What is being asked: Pictures stay out of the output. Return exactly the lines below from the one with "Spatial labels for" down to the one with "Could you please provide the mask of the **white left", both included, and nothing more.

Stored items:
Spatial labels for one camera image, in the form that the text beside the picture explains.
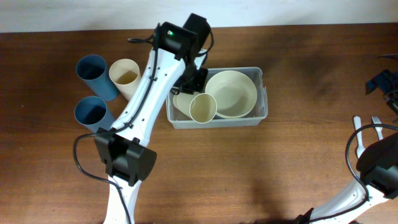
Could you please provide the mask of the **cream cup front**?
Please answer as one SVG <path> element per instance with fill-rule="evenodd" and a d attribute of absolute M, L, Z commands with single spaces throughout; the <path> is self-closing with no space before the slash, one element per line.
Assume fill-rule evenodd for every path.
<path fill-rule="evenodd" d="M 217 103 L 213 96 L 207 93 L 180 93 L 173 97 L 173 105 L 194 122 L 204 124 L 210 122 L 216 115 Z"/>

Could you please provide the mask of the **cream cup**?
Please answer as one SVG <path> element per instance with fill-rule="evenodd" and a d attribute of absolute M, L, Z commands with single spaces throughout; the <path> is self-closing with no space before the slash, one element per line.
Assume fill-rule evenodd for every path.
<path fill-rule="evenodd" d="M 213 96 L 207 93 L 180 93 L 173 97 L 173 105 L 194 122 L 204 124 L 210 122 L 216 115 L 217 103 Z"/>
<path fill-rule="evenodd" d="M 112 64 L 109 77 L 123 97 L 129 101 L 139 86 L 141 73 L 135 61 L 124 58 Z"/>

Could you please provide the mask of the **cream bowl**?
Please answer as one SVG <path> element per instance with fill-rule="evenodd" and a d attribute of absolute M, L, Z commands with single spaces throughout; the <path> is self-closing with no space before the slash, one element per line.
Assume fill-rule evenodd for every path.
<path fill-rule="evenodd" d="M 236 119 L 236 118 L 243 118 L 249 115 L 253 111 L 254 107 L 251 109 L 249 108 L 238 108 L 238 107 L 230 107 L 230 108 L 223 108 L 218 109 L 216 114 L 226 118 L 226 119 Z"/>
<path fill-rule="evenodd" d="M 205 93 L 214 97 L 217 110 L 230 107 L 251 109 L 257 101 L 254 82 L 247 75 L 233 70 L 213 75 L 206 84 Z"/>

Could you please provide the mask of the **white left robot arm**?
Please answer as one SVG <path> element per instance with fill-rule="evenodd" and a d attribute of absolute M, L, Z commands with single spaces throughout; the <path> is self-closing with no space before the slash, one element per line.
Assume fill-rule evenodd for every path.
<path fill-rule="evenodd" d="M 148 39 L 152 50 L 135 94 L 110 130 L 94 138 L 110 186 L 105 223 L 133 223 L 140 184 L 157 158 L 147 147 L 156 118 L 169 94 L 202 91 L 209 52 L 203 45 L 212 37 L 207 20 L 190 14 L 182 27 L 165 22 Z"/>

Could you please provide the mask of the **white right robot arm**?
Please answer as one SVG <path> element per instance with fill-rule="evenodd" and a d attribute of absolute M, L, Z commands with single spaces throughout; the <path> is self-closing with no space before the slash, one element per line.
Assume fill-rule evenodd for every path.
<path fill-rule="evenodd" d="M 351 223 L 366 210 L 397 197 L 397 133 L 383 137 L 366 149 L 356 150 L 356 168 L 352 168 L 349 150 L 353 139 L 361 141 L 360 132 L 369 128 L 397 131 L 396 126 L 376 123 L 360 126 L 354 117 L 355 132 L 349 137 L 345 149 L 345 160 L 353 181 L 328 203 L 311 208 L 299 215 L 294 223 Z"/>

...

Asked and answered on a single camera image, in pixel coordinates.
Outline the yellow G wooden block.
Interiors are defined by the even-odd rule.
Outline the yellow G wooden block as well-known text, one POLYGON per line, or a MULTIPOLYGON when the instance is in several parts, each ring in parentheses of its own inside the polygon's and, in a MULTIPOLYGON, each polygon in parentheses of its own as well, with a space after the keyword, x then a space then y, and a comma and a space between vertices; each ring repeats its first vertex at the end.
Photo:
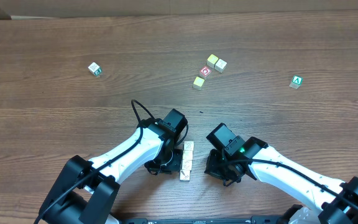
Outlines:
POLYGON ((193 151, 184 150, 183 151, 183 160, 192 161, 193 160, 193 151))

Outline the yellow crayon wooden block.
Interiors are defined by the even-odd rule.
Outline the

Written reply:
Spatial labels for one camera image, in the form that the text beside the picture explains.
Could you please provide the mask of the **cream cup front**?
Please answer as one SVG <path> element per instance with fill-rule="evenodd" and a d attribute of absolute M, L, Z commands with single spaces throughout; the <path> is self-closing with no space before the slash, one element per line.
Assume fill-rule evenodd for every path.
<path fill-rule="evenodd" d="M 217 103 L 213 96 L 207 93 L 180 93 L 173 97 L 173 105 L 194 122 L 204 124 L 210 122 L 216 115 Z"/>

Could you please provide the mask of the **cream cup**?
Please answer as one SVG <path> element per instance with fill-rule="evenodd" and a d attribute of absolute M, L, Z commands with single spaces throughout; the <path> is self-closing with no space before the slash, one element per line.
Assume fill-rule evenodd for every path.
<path fill-rule="evenodd" d="M 213 96 L 207 93 L 180 93 L 173 97 L 173 105 L 194 122 L 204 124 L 210 122 L 216 115 L 217 103 Z"/>
<path fill-rule="evenodd" d="M 112 64 L 109 77 L 123 97 L 129 101 L 139 86 L 141 73 L 135 61 L 124 58 Z"/>

Could you please provide the mask of the **cream bowl**?
Please answer as one SVG <path> element per instance with fill-rule="evenodd" and a d attribute of absolute M, L, Z commands with single spaces throughout; the <path> is self-closing with no space before the slash, one element per line.
Assume fill-rule evenodd for every path.
<path fill-rule="evenodd" d="M 236 119 L 236 118 L 243 118 L 249 115 L 253 111 L 254 107 L 251 109 L 249 108 L 238 108 L 238 107 L 230 107 L 230 108 L 223 108 L 218 109 L 216 114 L 226 118 L 226 119 Z"/>
<path fill-rule="evenodd" d="M 205 93 L 214 97 L 217 110 L 230 107 L 251 109 L 257 101 L 254 82 L 247 75 L 233 70 L 213 75 L 206 84 Z"/>

Could you please provide the mask of the **white left robot arm**?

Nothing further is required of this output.